- [ASSIGNMENT] Only the lines from the one containing "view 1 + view" to the end of the material are to be copied, exactly and in full; images stay out.

- [COLLECTED DATA]
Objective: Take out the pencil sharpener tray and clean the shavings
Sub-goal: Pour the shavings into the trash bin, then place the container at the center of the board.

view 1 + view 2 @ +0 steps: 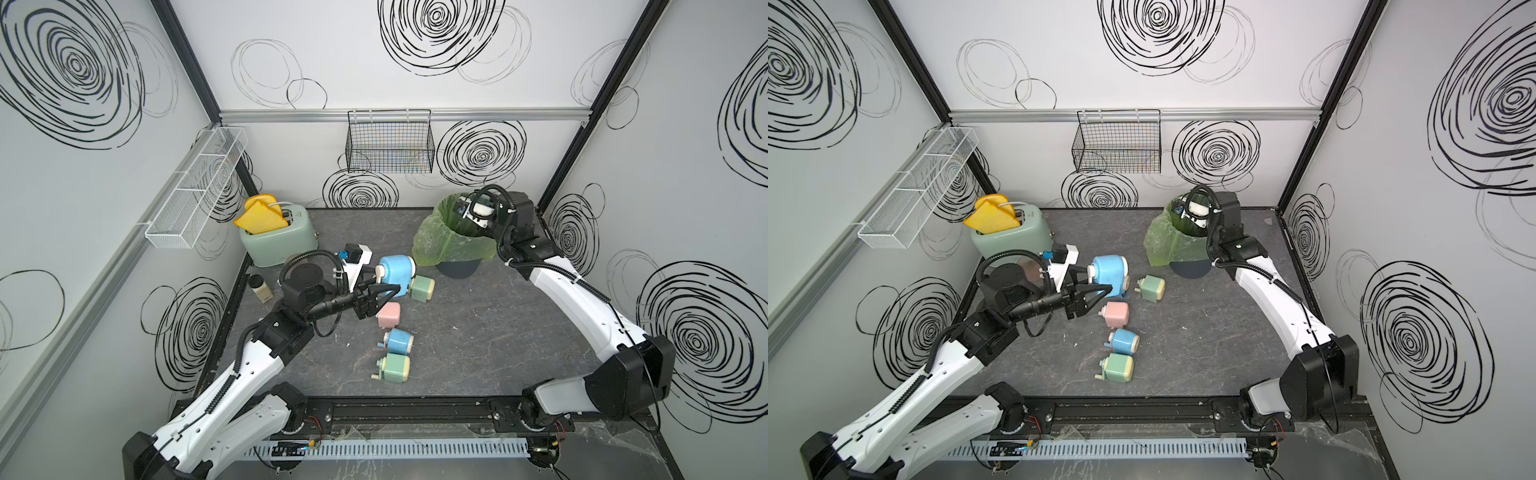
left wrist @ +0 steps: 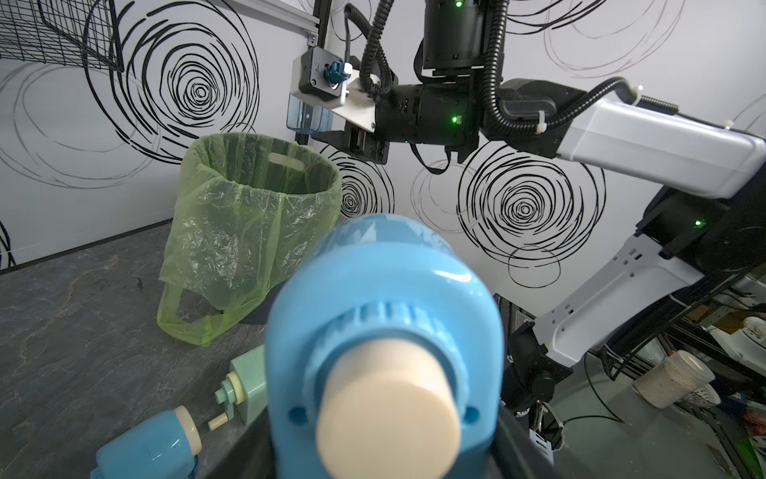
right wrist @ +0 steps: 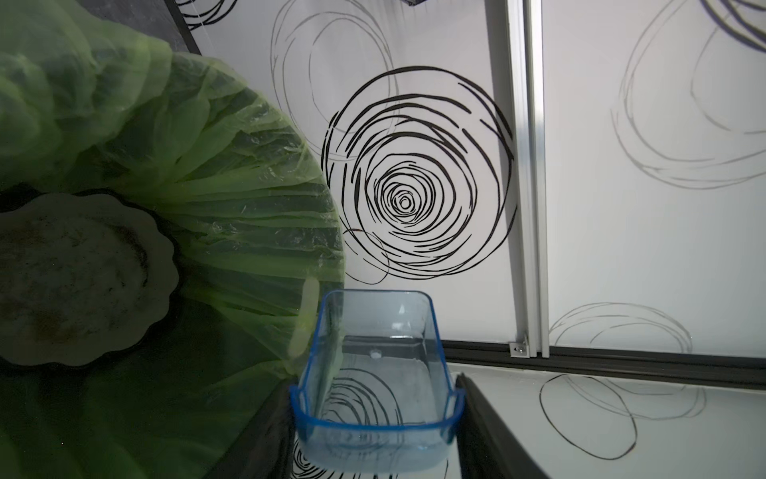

- [OUTPUT OF THE EXERCISE]
view 1 + view 2 @ +0 steps: 
left wrist @ +0 steps: 
right wrist @ +0 steps: 

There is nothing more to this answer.